What is expected
Scan the records below for the word "grey". Copy each line where it appears.

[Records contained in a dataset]
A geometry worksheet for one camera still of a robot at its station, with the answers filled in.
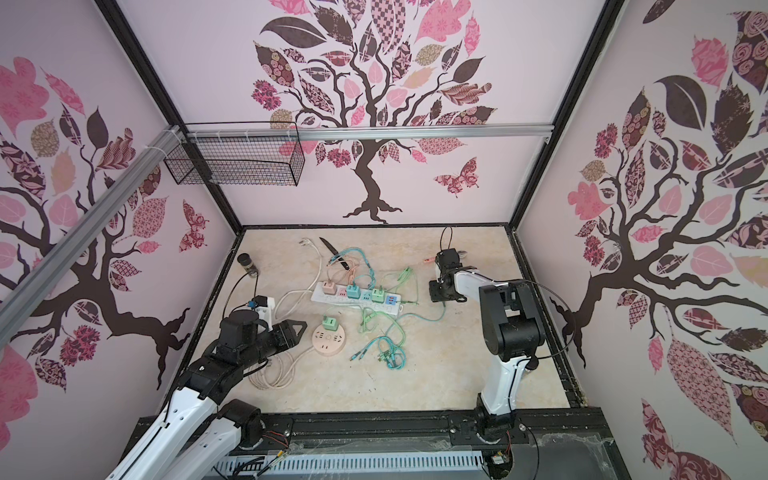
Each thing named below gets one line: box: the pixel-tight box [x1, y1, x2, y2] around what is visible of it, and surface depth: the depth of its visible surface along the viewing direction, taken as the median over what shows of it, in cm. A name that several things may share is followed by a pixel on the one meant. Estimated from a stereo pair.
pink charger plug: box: [323, 281, 337, 295], surface depth 97 cm
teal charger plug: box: [346, 284, 361, 299], surface depth 96 cm
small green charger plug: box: [322, 314, 339, 332], surface depth 87 cm
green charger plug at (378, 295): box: [372, 285, 385, 303], surface depth 94 cm
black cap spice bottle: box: [237, 252, 259, 278], surface depth 102 cm
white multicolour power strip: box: [311, 282, 403, 315], surface depth 97 cm
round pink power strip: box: [312, 324, 346, 356], surface depth 89 cm
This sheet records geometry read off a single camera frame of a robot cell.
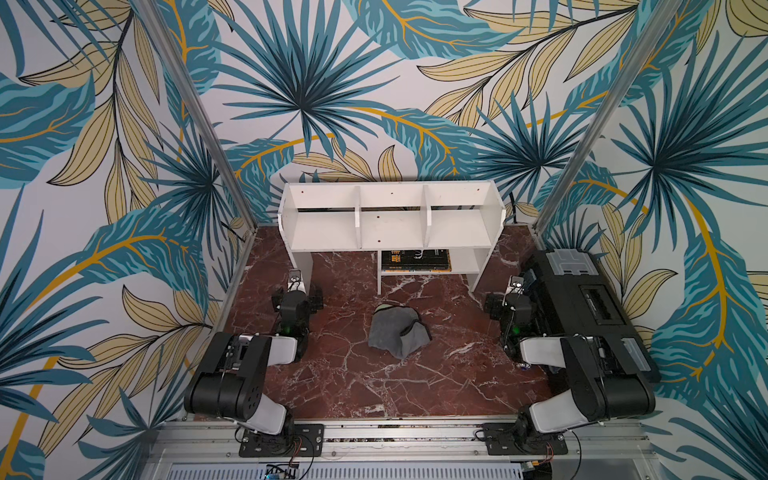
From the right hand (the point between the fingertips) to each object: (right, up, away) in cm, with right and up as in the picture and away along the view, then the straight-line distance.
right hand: (510, 295), depth 93 cm
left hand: (-66, +2, -1) cm, 66 cm away
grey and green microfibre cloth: (-35, -9, -5) cm, 37 cm away
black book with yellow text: (-30, +11, -2) cm, 31 cm away
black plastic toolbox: (+14, +1, -13) cm, 19 cm away
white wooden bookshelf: (-31, +20, -10) cm, 38 cm away
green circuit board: (-66, -40, -23) cm, 80 cm away
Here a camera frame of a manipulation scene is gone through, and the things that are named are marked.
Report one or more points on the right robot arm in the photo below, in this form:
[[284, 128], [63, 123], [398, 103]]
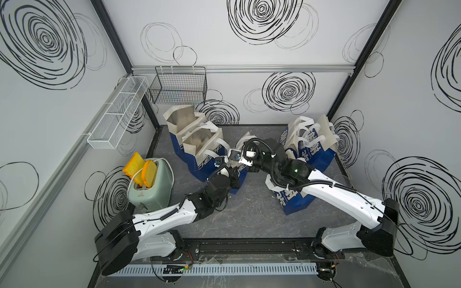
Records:
[[375, 227]]

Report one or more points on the black wire basket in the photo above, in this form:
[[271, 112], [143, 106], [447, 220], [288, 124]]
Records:
[[179, 85]]

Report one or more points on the rear yellow toast slice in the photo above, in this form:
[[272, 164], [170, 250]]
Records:
[[134, 165]]

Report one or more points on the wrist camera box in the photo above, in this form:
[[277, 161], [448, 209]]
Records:
[[220, 163], [236, 158]]

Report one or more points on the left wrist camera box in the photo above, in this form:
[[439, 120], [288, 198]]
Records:
[[220, 163]]

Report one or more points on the white wire mesh shelf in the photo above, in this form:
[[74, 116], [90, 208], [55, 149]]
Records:
[[110, 129]]

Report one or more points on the yellow toast slice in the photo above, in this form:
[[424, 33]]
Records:
[[134, 165], [148, 173]]

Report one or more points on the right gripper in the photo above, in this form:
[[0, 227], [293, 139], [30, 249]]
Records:
[[255, 147]]

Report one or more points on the mint green toaster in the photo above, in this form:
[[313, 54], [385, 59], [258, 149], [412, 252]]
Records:
[[156, 197]]

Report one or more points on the front yellow toast slice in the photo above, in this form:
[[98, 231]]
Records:
[[148, 173]]

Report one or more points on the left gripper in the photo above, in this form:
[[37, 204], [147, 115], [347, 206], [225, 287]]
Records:
[[232, 176]]

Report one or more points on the slotted grey cable duct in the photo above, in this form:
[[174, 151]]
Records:
[[202, 270]]

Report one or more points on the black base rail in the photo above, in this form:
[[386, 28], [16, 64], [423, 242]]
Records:
[[248, 246]]

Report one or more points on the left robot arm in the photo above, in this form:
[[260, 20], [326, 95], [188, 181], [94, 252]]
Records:
[[129, 237]]

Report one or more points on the blue beige takeout bag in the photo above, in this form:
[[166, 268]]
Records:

Solution
grey and green microfibre cloth: (-35, -9, -5) cm, 37 cm away
Report one or more points on the slotted grey cable duct in the photo above, in this form:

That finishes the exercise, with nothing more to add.